Exercise goal: All lines from the one containing "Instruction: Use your" to the end of the data below are to be returned exactly, both ends included, with nothing added.

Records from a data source
<<<<

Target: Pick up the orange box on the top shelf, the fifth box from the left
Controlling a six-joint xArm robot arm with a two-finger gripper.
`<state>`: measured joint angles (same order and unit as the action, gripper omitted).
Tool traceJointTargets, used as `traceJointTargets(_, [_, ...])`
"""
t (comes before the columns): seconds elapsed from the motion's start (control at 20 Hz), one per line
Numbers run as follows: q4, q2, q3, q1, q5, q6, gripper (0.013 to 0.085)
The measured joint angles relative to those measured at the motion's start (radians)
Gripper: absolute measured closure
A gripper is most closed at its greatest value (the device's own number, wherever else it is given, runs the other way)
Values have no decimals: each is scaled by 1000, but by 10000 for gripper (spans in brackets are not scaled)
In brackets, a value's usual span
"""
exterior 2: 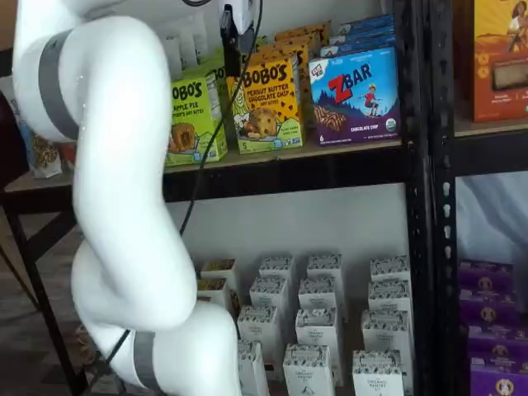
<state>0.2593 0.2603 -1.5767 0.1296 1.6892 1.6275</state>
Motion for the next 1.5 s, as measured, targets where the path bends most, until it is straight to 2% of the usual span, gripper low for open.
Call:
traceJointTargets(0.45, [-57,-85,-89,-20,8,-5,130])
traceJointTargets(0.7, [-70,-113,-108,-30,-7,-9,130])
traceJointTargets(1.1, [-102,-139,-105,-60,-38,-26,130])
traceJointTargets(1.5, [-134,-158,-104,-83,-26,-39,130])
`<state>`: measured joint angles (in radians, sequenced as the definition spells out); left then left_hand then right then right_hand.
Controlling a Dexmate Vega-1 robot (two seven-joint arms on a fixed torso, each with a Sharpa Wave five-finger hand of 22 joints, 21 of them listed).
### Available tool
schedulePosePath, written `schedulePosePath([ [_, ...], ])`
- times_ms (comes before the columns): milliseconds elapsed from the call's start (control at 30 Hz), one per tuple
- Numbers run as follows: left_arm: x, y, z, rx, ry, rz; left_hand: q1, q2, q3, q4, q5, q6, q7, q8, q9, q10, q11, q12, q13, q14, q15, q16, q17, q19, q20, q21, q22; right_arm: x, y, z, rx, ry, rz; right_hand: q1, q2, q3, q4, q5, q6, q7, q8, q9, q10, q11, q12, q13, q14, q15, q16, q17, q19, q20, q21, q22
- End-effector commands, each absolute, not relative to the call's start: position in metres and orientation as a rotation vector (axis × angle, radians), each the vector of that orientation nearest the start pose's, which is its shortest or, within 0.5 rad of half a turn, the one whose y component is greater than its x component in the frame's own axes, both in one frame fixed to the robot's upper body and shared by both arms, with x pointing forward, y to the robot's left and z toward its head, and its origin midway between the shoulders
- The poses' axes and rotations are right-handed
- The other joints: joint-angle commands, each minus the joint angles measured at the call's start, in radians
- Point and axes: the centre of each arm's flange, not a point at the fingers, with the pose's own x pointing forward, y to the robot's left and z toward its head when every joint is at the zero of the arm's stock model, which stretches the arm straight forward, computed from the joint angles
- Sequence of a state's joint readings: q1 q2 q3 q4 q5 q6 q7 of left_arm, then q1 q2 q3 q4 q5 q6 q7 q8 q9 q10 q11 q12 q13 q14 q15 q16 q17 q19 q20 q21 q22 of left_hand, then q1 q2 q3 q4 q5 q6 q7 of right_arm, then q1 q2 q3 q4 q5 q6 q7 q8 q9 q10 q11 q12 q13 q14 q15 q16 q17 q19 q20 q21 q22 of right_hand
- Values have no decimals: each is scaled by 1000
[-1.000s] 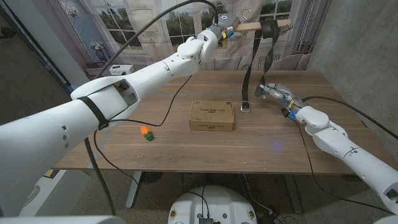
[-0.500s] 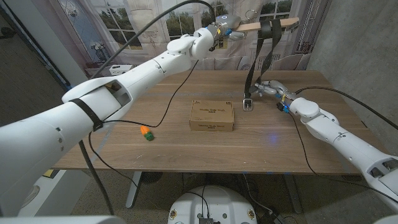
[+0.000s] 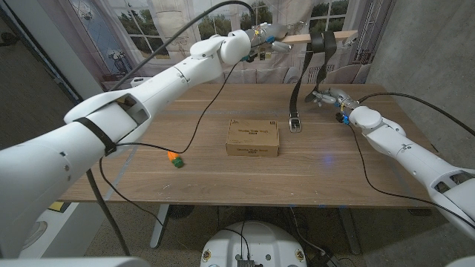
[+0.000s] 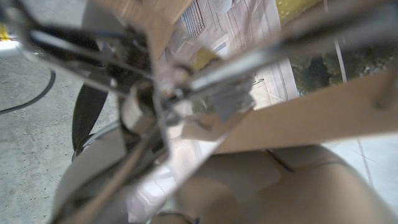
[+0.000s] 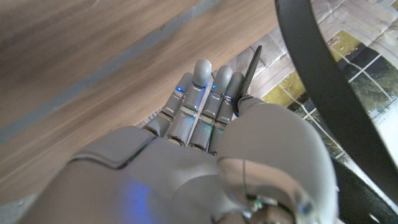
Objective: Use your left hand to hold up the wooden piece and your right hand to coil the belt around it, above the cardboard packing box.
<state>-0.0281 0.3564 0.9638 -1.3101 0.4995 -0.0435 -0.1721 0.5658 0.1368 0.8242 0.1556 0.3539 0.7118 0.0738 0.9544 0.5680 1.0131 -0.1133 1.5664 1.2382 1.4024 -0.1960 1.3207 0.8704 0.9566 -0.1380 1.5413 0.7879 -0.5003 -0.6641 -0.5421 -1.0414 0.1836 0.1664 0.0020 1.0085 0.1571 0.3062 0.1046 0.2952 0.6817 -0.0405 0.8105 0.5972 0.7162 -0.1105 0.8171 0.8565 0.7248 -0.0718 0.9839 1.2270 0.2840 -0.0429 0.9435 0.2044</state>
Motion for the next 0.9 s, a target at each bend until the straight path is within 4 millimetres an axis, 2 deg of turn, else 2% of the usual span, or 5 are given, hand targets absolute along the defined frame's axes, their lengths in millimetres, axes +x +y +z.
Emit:
schedulePosePath([
  [33, 577, 0, 271, 1582, -1002, -325, -16, 1, 8, 1, 4, -15, 25, 5, -4, 2, -5, 4, 2, -1, -1, 3, 0, -7, -29, 3, 9, 701, -384, 102, -685, -525, -123, 31, 27, 4, 3, 7, 0, 2, 8, 1, 0, -1, 2, 1, -8, -145, 5, 0, -4, -47, 8, 1],
  [533, 571, 5, 266, 1610, -958, -341, -20, -3, 10, 0, 8, -16, 22, 13, -11, 2, -6, 5, 2, -4, -1, 3, -9, -8, -29, -2, -14, 702, -372, 171, -705, -627, -161, 31, 26, 2, 5, 9, -1, 3, 11, 1, 3, -1, 4, -2, -8, -145, 7, -1, -2, -51, 18, -2],
  [900, 575, 9, 261, 1645, -895, -368, -21, -5, 10, -1, 11, -20, 19, 18, -12, 1, -7, 5, 2, 1, 0, 6, -11, -12, -28, 2, -16, 688, -380, 207, -661, -710, -174, 29, 24, 0, 6, 10, -1, 0, 13, 0, 0, -3, 4, -4, -9, -146, 6, -2, -4, -55, 22, -4],
])
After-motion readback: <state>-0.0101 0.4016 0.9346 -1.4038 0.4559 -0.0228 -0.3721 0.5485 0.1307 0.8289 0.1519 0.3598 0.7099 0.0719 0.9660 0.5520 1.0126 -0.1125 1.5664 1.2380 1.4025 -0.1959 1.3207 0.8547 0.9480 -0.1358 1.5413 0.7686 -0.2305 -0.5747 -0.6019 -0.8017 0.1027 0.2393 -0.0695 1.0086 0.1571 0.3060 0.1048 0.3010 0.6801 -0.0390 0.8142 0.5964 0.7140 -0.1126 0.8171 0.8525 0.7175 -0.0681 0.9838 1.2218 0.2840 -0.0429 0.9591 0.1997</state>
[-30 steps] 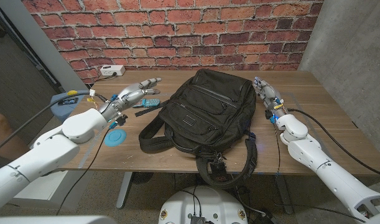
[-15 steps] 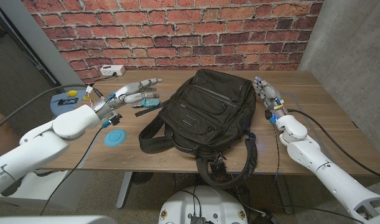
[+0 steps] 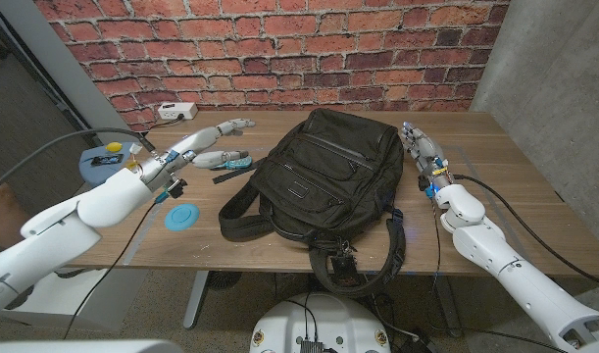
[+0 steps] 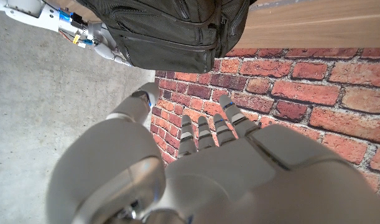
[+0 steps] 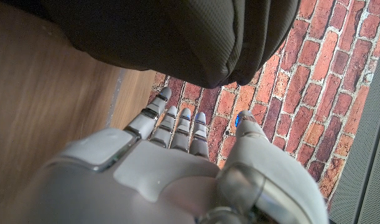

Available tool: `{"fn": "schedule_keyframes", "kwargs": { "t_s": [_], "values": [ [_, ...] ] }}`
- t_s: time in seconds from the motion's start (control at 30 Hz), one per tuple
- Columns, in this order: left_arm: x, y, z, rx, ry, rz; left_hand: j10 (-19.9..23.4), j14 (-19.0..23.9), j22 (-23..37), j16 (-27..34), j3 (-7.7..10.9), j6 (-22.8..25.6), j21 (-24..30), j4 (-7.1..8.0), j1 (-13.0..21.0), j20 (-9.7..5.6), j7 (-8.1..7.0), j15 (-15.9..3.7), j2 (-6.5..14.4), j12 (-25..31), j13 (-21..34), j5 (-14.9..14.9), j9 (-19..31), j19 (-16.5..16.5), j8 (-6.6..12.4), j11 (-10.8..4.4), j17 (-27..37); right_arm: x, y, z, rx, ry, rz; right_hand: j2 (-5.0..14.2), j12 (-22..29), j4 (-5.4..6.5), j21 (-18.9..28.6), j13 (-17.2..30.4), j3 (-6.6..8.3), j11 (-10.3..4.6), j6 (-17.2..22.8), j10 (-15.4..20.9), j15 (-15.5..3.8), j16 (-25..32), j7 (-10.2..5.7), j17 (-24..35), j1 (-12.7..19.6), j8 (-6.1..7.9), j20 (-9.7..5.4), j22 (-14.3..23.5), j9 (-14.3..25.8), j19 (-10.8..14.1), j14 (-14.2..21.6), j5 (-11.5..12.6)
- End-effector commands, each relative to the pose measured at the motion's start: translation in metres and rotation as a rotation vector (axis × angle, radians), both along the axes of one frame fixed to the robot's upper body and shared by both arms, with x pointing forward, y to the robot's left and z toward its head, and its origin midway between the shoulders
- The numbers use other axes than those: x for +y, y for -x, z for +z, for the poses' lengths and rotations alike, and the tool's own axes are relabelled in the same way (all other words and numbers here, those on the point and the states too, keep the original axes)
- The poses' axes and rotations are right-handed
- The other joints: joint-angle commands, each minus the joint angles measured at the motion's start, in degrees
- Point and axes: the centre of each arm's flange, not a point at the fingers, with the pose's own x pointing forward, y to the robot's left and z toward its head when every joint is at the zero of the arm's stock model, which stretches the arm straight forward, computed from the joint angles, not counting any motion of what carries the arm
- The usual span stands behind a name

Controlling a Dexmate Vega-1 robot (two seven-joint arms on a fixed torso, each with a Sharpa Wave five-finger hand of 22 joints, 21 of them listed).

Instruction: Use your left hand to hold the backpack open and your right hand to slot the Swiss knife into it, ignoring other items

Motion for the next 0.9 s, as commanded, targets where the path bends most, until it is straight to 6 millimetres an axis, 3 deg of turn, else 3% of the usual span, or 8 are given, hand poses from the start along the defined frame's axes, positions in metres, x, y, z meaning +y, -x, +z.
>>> {"fn": "schedule_keyframes", "kwargs": {
  "t_s": [0.03,0.4,0.9],
  "values": [
    [0.005,0.003,0.001,0.0,-0.091,0.039,-1.51,-1.27,0.39,-0.44,-0.53,-1.6,-1.34,0.23,1.48,-0.11,-0.22,0.39,-0.04,-0.61,0.29,0.19,0.18,-0.23,-0.53,0.0,0.21,0.001,0.002,-0.006,0.005,-0.018,-0.004,-0.11,-0.07,0.03,0.35,0.11,0.42,0.14,0.49,0.26,-1.78,0.49,-0.21,0.06,0.74,-0.13,-0.72,0.23,0.18,0.45,0.57,0.44],
    [0.008,0.005,0.008,0.006,-0.209,0.069,-4.27,-3.79,0.4,-0.71,-0.74,-5.28,-3.49,0.21,3.2,-0.39,-0.87,0.77,-0.48,-1.46,0.36,0.11,0.2,-1.78,-1.13,-0.15,0.27,0.0,0.002,-0.007,-0.004,-0.045,-0.01,-0.07,-0.15,0.02,0.36,0.12,0.47,0.22,0.52,0.1,-1.71,0.5,-0.09,0.06,0.78,-0.17,-0.77,0.23,0.18,0.51,0.59,0.46],
    [-0.004,0.007,0.008,-0.035,-0.338,0.113,-5.18,-4.61,0.41,-0.52,-1.77,-7.47,-4.63,0.39,3.64,-0.15,-1.35,0.97,-1.24,-1.44,0.4,-0.24,0.21,-2.1,-1.08,-0.51,0.28,-0.007,0.001,-0.004,-0.018,-0.055,-0.004,-0.16,-0.21,0.02,0.38,0.13,0.45,0.38,0.22,-0.05,-1.59,0.52,-0.07,0.06,0.76,-0.34,-0.76,0.23,0.18,0.6,0.6,0.45]
  ]
}}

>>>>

Result below:
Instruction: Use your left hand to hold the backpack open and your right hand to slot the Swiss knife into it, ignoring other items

Motion for the next 0.9 s, as commanded, targets where the path bends most, until it is straight to 6 millimetres an axis, 3 deg of turn, else 3% of the usual span, or 8 are given, hand poses from the start along the defined frame's axes, positions in metres, x, y, z meaning +y, -x, +z.
>>> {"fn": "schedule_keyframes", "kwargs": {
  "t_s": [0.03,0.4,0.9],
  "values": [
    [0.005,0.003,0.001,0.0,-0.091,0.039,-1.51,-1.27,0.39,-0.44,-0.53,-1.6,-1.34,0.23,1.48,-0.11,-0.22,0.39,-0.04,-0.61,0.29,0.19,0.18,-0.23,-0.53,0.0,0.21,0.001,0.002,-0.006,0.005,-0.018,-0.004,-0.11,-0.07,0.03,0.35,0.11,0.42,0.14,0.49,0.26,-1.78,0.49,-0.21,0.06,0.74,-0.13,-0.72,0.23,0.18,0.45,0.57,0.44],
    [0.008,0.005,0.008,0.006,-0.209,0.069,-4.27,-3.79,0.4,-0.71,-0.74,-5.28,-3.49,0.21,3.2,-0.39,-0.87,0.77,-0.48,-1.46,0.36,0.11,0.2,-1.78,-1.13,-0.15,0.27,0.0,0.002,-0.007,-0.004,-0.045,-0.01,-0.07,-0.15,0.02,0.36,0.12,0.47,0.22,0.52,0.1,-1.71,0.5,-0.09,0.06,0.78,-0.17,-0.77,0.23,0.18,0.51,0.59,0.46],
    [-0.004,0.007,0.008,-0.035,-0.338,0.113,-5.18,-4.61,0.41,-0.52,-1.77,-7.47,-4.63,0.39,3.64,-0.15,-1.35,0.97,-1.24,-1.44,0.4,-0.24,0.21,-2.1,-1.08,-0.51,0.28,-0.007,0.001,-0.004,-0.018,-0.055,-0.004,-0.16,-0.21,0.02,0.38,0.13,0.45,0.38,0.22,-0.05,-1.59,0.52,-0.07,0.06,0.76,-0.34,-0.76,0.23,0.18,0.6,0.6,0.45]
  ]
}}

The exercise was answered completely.